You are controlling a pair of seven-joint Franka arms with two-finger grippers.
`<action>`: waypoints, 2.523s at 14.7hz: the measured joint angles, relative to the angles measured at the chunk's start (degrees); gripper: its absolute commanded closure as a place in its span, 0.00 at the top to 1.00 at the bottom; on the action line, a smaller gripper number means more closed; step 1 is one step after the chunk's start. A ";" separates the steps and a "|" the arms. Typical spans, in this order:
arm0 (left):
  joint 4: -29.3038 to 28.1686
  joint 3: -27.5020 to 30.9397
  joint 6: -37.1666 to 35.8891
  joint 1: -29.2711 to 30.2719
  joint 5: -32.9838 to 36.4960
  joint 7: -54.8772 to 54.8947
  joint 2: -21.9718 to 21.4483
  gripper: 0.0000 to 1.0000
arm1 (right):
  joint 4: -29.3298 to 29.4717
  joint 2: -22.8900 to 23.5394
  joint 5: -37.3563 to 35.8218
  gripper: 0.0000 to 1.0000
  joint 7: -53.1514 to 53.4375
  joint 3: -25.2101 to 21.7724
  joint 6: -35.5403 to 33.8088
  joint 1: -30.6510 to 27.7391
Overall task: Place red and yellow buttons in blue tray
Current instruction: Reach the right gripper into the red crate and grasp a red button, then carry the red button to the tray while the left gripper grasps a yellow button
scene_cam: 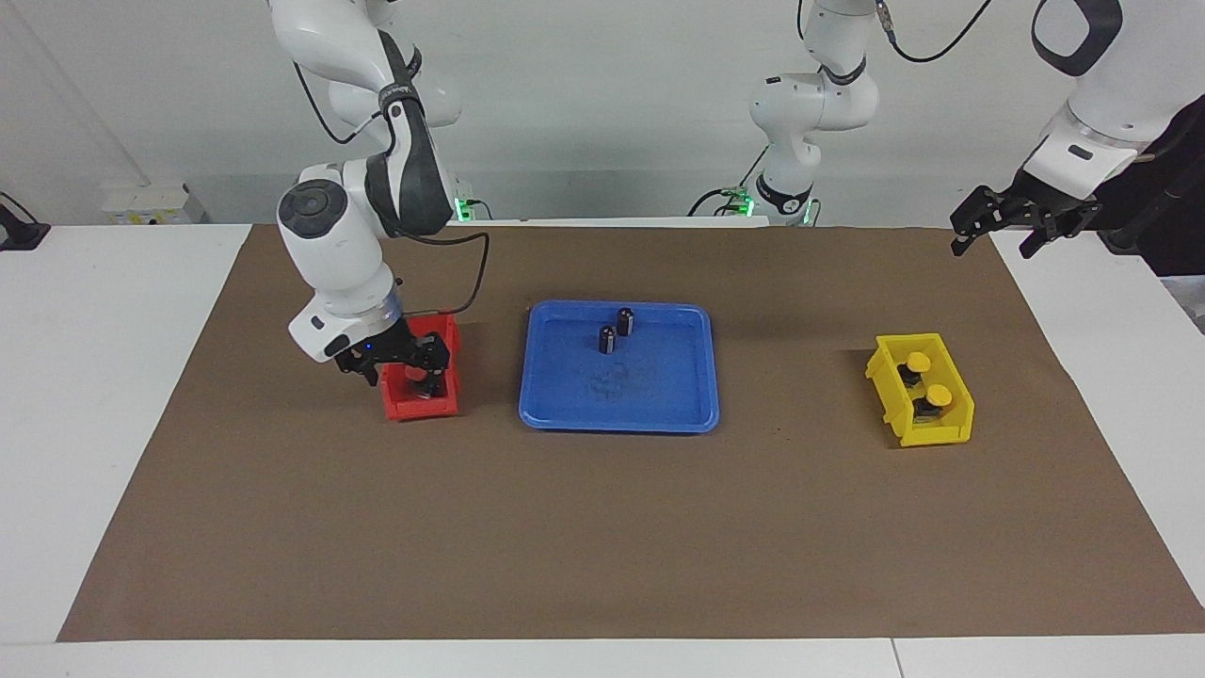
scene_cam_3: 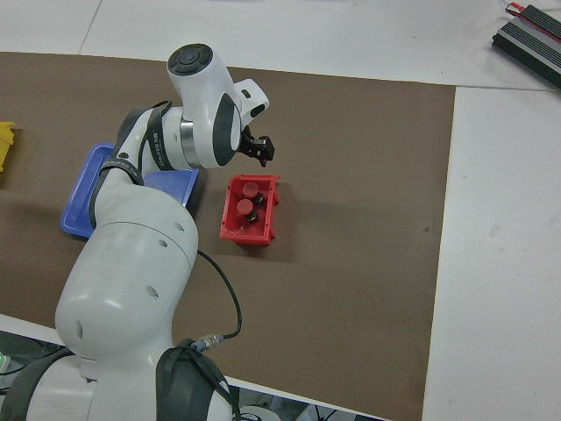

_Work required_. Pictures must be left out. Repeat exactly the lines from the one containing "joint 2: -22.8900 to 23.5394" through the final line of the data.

_Problem solution_.
  joint 2: -22.8900 to 23.5394
  joint 5: -37.3563 to 35.8218
  gripper: 0.0000 to 1.0000
  joint 7: -53.1514 to 53.4375
  joint 3: -25.2101 to 21.7724
  joint 6: -35.5403 to 33.8088
  joint 1: -30.6510 to 27.7391
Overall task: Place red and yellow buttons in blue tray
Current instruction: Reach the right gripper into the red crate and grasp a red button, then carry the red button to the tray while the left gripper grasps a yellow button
scene_cam: 
scene_cam_3: 

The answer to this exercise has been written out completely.